Investor Conference Call Highlights
- The raw material costs are at elevated levels on the back of the inflationary trend prevailing in the economy. However, it has been able to pass on the partial increase in cost to its customers.
- The stabilization of operations at the Perundurai plant resulted in increased expenditure, which impacted the bottom line.
- The 9M capacity utilization was 66% with flagship product having a high capacity utilization than roofing products.
- The capacity utilization will go to around 77% to 80% in Q4.
- The company is on track to do revenue of INR 575 crores to INR 600 crores.

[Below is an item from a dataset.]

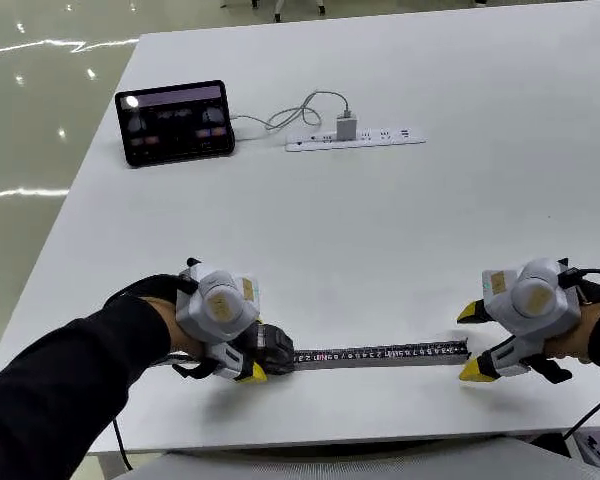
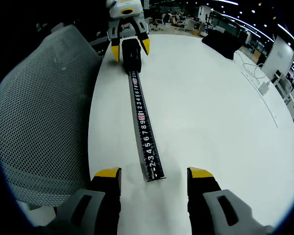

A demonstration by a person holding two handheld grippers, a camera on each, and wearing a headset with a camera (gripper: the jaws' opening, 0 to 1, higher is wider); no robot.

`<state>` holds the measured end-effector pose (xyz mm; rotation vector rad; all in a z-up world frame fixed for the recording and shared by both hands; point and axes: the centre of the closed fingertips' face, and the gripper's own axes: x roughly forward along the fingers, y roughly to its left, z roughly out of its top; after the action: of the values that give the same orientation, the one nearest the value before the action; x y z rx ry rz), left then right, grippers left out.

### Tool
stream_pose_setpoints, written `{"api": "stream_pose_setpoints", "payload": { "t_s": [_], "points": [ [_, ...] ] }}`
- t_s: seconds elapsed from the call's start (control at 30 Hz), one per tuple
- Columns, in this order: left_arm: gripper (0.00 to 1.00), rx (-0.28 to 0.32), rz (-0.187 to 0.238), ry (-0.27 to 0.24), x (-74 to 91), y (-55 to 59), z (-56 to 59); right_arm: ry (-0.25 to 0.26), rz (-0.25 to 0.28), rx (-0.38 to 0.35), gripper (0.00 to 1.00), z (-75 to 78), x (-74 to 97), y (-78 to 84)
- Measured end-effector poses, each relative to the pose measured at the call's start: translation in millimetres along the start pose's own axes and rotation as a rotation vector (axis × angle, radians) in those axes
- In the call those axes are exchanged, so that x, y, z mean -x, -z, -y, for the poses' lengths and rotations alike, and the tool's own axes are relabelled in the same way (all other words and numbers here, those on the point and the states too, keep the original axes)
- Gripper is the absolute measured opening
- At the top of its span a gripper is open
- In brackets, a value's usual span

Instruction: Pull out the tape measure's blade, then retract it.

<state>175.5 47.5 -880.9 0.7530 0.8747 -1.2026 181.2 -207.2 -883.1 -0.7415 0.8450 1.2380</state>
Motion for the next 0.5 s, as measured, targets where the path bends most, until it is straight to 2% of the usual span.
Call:
{"api": "stream_pose_setpoints", "payload": {
  "t_s": [0.07, 0.1, 0.13, 0.2, 0.27, 0.37, 0.43, 0.5],
  "points": [
    [0.51, 0.081, 0.027, 0.023, 3.8, -1.4, 2.3, 0.007, 0.022, -0.017, 0.54, 0.1, 3.8, -2.6],
    [0.52, 0.092, 0.035, 0.022, 5.8, -1.3, 1.0, 0.009, 0.019, -0.032, 0.56, 0.2, 4.3, -1.3],
    [0.53, 0.084, 0.047, 0.003, 8.2, -0.5, -3.9, 0.013, 0.021, -0.035, 0.58, 0.0, 4.7, -0.3],
    [0.58, 0.107, 0.06, -0.039, 13.8, 2.1, -12.0, 0.024, 0.037, -0.043, 0.63, -1.4, 7.4, -2.9],
    [0.63, 0.13, 0.093, -0.07, 19.8, 0.3, -16.6, 0.037, 0.063, -0.08, 0.67, -1.2, 9.8, -6.7],
    [0.8, 0.218, 0.159, -0.146, 32.0, -0.3, -26.0, 0.075, 0.119, -0.133, 0.74, -0.6, 15.6, -13.1],
    [0.92, 0.259, 0.166, -0.177, 35.9, 5.7, -28.9, 0.097, 0.144, -0.149, 0.78, -0.4, 19.0, -15.9],
    [1.0, 0.299, 0.196, -0.219, 40.6, 9.6, -30.6, 0.121, 0.164, -0.158, 0.81, -1.5, 23.8, -16.1]
  ]
}}
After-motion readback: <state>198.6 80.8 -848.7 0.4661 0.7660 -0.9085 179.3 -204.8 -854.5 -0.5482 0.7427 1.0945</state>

- For capacity expansion in Maharashtra state for manufacturing of non-asbestos cement board, the plant having a capacity of 72,000 metric ton have been initiated & land has been identified and land acquisition is in process.
- The Company is also in the process of setting up new unit in Orrisa state for manufacturing asbestos corrugated sheets of 120,000 metric tons.

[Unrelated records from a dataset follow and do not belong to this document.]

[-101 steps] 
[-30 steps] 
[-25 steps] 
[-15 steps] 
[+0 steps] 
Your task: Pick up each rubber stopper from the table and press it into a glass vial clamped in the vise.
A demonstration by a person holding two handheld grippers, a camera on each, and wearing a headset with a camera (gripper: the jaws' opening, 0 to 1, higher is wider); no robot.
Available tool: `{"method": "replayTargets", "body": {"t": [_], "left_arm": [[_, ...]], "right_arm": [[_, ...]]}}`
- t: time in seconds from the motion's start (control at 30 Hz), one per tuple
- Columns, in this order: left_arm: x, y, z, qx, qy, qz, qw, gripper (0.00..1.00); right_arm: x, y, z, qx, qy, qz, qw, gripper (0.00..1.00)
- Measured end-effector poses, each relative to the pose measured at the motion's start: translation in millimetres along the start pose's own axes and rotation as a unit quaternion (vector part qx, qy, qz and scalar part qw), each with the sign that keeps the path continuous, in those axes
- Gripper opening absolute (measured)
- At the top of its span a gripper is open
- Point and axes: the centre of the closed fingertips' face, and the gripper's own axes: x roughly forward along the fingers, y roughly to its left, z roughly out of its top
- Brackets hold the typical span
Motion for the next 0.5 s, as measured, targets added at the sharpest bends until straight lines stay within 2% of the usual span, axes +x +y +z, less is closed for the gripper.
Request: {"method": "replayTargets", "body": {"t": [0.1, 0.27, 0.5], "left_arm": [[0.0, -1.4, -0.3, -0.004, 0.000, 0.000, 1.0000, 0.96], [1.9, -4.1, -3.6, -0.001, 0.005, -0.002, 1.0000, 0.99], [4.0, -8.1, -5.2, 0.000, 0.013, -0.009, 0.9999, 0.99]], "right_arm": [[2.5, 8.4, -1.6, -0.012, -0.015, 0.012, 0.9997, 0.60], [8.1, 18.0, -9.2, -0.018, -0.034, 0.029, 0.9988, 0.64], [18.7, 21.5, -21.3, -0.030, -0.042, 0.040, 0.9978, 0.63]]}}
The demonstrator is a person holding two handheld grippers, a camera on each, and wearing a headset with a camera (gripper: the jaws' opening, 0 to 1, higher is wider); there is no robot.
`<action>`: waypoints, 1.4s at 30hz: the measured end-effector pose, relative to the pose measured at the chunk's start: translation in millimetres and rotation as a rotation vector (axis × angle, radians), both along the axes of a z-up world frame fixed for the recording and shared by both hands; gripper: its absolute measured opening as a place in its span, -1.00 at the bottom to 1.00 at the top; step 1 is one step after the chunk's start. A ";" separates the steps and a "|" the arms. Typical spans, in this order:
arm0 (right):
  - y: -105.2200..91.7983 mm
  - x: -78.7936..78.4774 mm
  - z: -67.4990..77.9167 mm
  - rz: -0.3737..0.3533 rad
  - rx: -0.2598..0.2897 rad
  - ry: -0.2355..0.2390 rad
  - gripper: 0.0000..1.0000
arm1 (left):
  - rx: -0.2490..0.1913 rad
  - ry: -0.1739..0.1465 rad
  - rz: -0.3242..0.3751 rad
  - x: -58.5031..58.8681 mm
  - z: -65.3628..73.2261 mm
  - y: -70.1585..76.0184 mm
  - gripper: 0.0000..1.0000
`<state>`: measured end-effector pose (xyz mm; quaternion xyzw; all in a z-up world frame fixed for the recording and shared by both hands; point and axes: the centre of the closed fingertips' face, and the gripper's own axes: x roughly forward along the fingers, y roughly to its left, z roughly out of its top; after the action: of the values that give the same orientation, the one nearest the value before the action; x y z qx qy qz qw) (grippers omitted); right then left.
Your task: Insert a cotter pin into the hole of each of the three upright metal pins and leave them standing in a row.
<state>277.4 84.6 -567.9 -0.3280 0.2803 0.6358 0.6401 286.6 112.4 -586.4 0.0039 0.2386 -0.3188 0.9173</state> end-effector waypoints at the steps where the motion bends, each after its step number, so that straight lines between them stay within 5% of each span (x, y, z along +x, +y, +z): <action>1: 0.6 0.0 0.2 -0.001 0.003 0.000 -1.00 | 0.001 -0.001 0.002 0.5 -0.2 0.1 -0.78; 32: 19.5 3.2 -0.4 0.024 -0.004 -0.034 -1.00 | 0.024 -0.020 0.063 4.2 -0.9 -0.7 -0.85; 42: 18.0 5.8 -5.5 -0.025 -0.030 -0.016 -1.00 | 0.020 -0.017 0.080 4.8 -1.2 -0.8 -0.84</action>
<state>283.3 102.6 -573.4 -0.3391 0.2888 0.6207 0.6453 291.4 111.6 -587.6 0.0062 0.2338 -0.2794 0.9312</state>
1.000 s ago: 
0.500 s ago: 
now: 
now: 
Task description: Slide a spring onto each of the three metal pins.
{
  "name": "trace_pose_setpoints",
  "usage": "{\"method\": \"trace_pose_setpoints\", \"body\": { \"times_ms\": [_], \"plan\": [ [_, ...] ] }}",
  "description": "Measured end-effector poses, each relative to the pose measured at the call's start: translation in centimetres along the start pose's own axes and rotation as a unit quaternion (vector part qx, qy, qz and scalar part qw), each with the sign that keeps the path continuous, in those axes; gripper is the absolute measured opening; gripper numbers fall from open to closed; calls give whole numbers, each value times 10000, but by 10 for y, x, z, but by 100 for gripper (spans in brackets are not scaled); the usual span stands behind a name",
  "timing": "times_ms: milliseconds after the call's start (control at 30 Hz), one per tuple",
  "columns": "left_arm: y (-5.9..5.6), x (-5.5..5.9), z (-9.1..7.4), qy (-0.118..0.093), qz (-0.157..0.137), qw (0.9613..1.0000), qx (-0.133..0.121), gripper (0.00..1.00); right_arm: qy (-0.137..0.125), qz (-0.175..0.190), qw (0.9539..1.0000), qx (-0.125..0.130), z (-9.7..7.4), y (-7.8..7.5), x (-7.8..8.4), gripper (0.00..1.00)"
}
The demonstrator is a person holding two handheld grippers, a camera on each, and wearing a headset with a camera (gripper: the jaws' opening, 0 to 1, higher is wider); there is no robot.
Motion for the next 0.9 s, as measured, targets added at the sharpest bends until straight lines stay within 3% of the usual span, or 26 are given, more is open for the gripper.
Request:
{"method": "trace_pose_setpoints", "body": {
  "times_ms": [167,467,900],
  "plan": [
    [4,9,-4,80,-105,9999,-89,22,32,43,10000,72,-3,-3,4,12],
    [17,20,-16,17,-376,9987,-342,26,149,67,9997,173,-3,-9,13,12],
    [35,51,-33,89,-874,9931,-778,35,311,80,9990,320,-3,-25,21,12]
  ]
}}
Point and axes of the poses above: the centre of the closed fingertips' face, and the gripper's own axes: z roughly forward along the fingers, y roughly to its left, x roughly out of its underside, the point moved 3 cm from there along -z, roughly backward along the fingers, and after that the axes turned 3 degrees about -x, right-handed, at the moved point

- The management states that utilisation levels for the current year were low due to low sales in Q1(their highest quarter) owing to unseasonal monsoon. The company in general gets hugely affected by monsoon due to its high concentration towards rural areas.
- Forex had a negative impact of 9% coupled with 6-7% impact on costs of raw material due to Ukraine war. The company however passed 60-70% of the cost increase to customer.
- The company doesnt hedge foreign currency imports.
- The finance costs increased due to commissioning of new capacity coupled with higher working capital by 100 Crs.
- The supplier of fibre has pricing power due to the duopoly market structure.
- The company is engaging on only FOB contracts Vs COF in exports to avoid profits burn due to fluctuation of sea freight.
- The Maharashtra capacity is expected to come live in Q4FY24.
- The pricing in exports & domestic market is similar.
- The revenue mix of asbestos and non asbestos for Q3 and 9M FY ’23 is 78:22.
- The company’s annual marketing budget will be Rs.5 Crs.
Analyst’s View
Sahyadri is the market leader in Maharashtra for AC sheets market. It reported a mediocre quarter with sluggish revenue growth & PAT degrowth due to poor demand scenario & higher inflation costs coupled with forex fluctuations & finance, depreciation costs impacting the bottomline severly.It remains to be seen how the company will deal with shift from AC roofing to galvanised iron (GI) roofing sheets, Scaling up new capex, sluggish demand scenario & raw material inflation. However, given its strong market presence & relatively high capex for its size, the company remains an interesting small cap stock to keep in one’s watchlist.